» **Task directions**: Please retype every record exactly as it appears, omitting the pictures.

» **Entries supplied**:
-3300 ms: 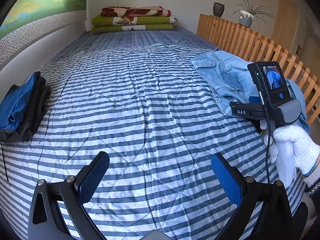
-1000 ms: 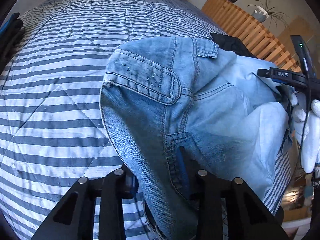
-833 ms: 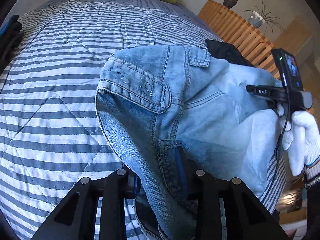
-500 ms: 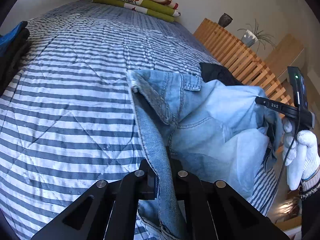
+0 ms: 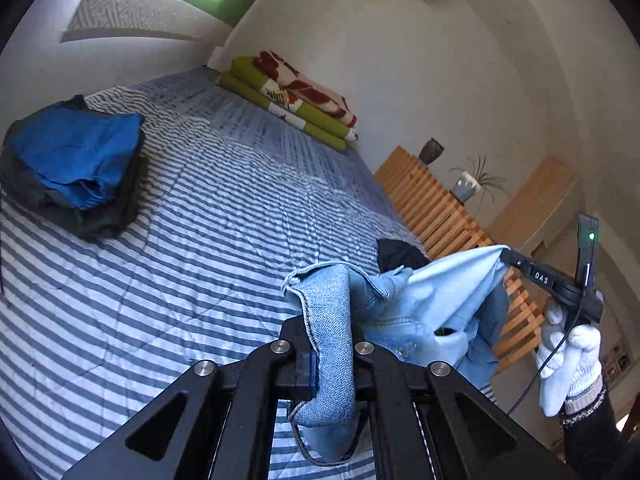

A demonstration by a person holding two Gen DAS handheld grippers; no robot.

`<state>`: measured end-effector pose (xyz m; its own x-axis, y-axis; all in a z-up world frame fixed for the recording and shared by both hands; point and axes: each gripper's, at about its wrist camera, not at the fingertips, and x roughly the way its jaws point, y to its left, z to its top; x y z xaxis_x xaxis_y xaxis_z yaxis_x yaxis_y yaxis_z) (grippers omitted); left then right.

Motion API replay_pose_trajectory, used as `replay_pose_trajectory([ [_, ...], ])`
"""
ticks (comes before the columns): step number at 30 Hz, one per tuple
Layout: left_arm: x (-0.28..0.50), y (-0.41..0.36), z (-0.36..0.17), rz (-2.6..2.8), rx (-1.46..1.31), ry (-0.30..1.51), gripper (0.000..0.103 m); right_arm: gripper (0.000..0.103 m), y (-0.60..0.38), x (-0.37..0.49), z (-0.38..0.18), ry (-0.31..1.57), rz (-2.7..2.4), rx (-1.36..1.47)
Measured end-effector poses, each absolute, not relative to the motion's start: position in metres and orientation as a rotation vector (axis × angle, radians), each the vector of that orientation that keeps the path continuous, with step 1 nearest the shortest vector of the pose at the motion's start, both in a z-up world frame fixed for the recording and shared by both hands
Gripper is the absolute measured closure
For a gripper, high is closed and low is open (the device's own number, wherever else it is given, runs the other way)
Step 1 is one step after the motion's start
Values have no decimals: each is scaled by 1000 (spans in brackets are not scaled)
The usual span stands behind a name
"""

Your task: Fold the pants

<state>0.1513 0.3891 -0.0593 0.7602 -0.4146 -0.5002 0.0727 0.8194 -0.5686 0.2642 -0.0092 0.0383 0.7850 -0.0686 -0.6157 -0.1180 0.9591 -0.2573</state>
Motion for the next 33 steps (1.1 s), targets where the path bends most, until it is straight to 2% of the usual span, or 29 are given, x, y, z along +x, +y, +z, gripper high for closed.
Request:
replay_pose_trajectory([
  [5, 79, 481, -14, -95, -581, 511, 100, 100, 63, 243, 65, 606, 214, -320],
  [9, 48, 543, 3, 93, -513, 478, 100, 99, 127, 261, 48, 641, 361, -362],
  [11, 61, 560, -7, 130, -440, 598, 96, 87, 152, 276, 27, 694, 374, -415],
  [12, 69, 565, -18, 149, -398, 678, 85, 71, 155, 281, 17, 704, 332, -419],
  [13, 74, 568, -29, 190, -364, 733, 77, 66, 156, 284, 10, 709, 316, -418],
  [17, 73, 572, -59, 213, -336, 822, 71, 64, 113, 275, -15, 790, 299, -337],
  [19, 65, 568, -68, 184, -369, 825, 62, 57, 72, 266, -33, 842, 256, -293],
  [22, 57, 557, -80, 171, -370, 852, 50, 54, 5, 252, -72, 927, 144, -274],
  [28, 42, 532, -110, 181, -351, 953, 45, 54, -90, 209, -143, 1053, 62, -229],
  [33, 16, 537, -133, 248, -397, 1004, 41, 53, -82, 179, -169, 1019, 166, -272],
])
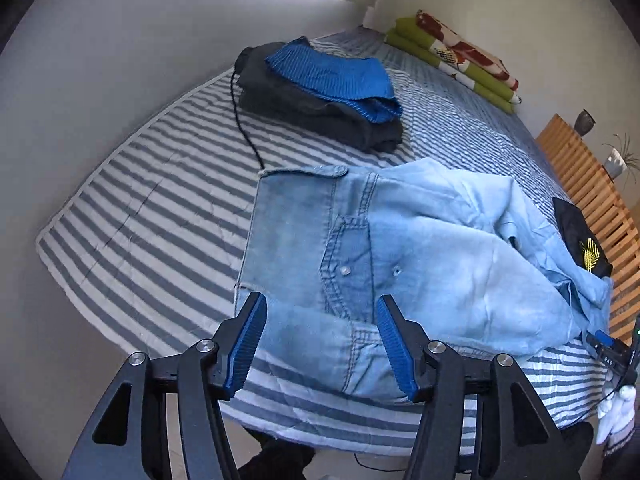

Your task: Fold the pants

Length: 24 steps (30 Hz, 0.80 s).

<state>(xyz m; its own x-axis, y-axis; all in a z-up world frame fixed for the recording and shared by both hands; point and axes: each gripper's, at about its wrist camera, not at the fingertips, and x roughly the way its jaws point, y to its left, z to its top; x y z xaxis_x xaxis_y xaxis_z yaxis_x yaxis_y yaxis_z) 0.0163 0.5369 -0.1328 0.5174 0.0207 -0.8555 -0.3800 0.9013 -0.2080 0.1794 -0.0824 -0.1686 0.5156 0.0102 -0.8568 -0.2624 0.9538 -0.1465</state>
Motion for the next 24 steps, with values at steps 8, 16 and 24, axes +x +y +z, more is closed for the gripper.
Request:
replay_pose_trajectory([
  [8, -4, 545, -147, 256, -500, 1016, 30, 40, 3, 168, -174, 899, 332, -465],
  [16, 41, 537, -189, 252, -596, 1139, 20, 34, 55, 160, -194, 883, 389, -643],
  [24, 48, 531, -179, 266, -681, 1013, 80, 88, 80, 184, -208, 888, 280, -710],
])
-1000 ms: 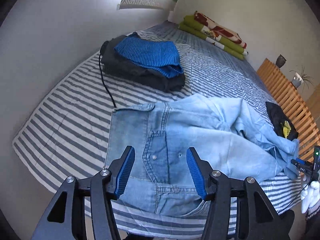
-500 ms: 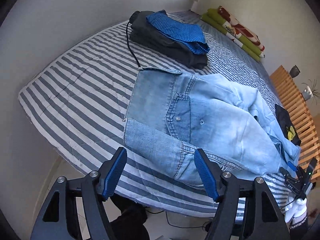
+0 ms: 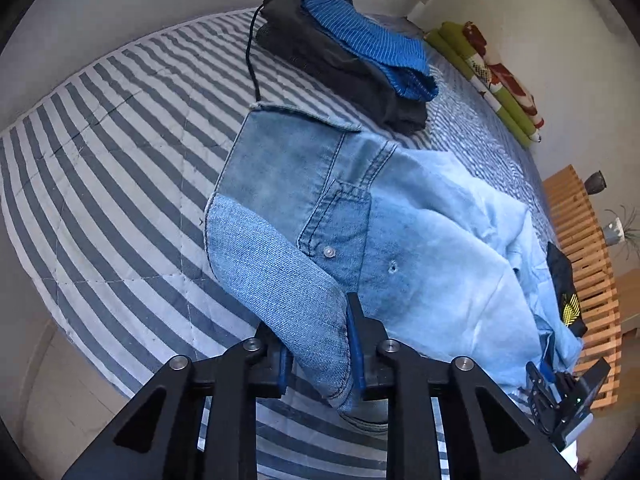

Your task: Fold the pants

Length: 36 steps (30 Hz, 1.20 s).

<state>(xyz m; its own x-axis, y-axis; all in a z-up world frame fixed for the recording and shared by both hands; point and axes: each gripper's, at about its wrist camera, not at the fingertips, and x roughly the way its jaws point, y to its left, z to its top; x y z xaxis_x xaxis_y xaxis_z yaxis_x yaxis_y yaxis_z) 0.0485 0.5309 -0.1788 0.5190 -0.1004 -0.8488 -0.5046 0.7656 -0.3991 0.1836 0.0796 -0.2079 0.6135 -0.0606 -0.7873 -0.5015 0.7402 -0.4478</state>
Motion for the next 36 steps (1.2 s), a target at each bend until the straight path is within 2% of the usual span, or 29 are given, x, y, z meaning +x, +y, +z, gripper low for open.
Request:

» **Finished exercise**:
-3300 ms: 
-1000 ms: 
-833 ms: 
-500 ms: 
+0 ms: 

A demonstration by a person holding two Gen DAS handheld grippers; no robot.

`<state>`: measured end-effector pose (xyz m; its own x-axis, y-axis; all in a z-up world frame fixed for the recording and shared by both hands; point and axes: each gripper's, at about its wrist camera, not at the fingertips, and x roughly the way its jaws point, y to its left, z to its top; x y z xaxis_x xaxis_y xaxis_z yaxis_x yaxis_y yaxis_z) (grippers omitted); left then right.

Motion API replay_pose_trajectory, used as `replay_pose_trajectory([ [_, ...], ])`
"""
ticks (comes before the columns): step number at 30 Hz, one per tuple
Layout: left_arm: x (-0.28..0.50), y (-0.41..0.36), z (-0.36..0.17), rz (-2.6..2.8), rx (-1.46..1.31), ry (-0.30..1.51), gripper (0.000..0.103 m); right_arm: gripper (0.000..0.103 m), y (-0.60..0.38), x (-0.37..0.49), z (-0.38..0.18), ry (-0.31..1.57), rz (-2.7..2.4), rx (-1.36..1.47)
Measured end-effector poses, each absolute, not relative to the motion's start: position in metres and orientation as a rotation vector (axis × angle, radians), each the vector of that orientation that keeps the path continuous, with step 1 nearest the shortest vector of the pose at the motion's start, both in a z-up world frame fixed for the recording and shared by both hands
Gripper is the absolute measured closure
For a gripper, high is closed and low is open (the device's own number, wherever else it is given, runs the other way)
Step 1 is one step after the motion's start
Values have no decimals: each is scaled by 1000 (spans in brackets are not scaled)
The usual span stands behind a name
"""

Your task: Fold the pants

<state>0.1513 0.3891 -0.0593 0.7602 -0.4146 -0.5002 0.0727 0.8194 -0.5686 0.2642 -0.0092 0.0383 0.7850 -0.0686 -0.6157 -0.1180 0.9591 -0.2573</state>
Motion for the next 33 steps (1.1 s), targets where the path bends most, until it is straight to 2% of the usual span, or 29 are given, x, y, z along +x, +y, +z, gripper high for closed.
Request:
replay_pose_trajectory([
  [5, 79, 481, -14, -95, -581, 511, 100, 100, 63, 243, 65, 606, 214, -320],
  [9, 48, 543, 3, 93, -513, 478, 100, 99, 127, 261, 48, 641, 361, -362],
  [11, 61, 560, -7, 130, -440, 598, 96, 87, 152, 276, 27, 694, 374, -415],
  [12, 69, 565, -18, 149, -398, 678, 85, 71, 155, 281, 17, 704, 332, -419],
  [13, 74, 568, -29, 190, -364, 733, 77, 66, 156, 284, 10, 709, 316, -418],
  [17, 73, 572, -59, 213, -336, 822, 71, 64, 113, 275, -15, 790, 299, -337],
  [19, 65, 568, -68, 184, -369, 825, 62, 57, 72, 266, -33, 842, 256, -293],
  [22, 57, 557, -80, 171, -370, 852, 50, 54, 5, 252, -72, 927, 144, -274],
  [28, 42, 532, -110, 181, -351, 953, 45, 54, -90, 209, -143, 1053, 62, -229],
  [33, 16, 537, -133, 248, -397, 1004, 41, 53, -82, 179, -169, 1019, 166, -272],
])

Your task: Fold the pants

Length: 24 steps (30 Hz, 0.80 s).

<state>(xyz m; its own x-axis, y-axis; all in a z-up world frame fixed for the recording and shared by both hands; point and axes: each gripper's, at about its wrist camera, not at the fingertips, and x roughly the way its jaws point, y to its left, z to its top; x y z xaxis_x xaxis_y xaxis_z yaxis_x yaxis_y yaxis_z) 0.0163 0.5369 -0.1328 0.5174 0.0207 -0.8555 -0.3800 0.9013 -0.2080 0.1794 -0.0824 -0.1686 0.5156 0.0102 -0.8568 -0.2624 0.9538 -0.1465</state>
Motion for the next 24 steps, with values at steps 8, 16 and 24, axes +x +y +z, more is closed for the gripper.
Request:
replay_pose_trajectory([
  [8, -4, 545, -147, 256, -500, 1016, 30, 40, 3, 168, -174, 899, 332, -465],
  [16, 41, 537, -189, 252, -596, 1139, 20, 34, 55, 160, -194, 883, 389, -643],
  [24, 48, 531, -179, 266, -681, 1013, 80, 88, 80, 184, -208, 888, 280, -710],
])
-1000 ms: 
-500 ms: 
+0 ms: 

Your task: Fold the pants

Length: 36 steps (30 Hz, 1.20 s).

<state>(xyz m; its own x-axis, y-axis; all in a z-up world frame fixed for the recording and shared by both hands; point and axes: each gripper's, at about its wrist camera, not at the fingertips, and x roughly the way its jaws point, y to its left, z to its top; x y z xaxis_x xaxis_y xaxis_z yaxis_x yaxis_y yaxis_z) 0.0485 0.5309 -0.1788 0.5190 -0.1004 -0.8488 -0.5046 0.7656 -0.3991 0.1836 0.0796 -0.2079 0.6135 -0.0606 -0.7873 -0.5015 0.7402 -0.4478</state>
Motion for the next 36 steps (1.2 s), a target at each bend until the straight path is within 2% of the usual span, or 29 are given, x, y, z meaning +x, +y, +z, gripper low for open.
Request:

With that, the output is done.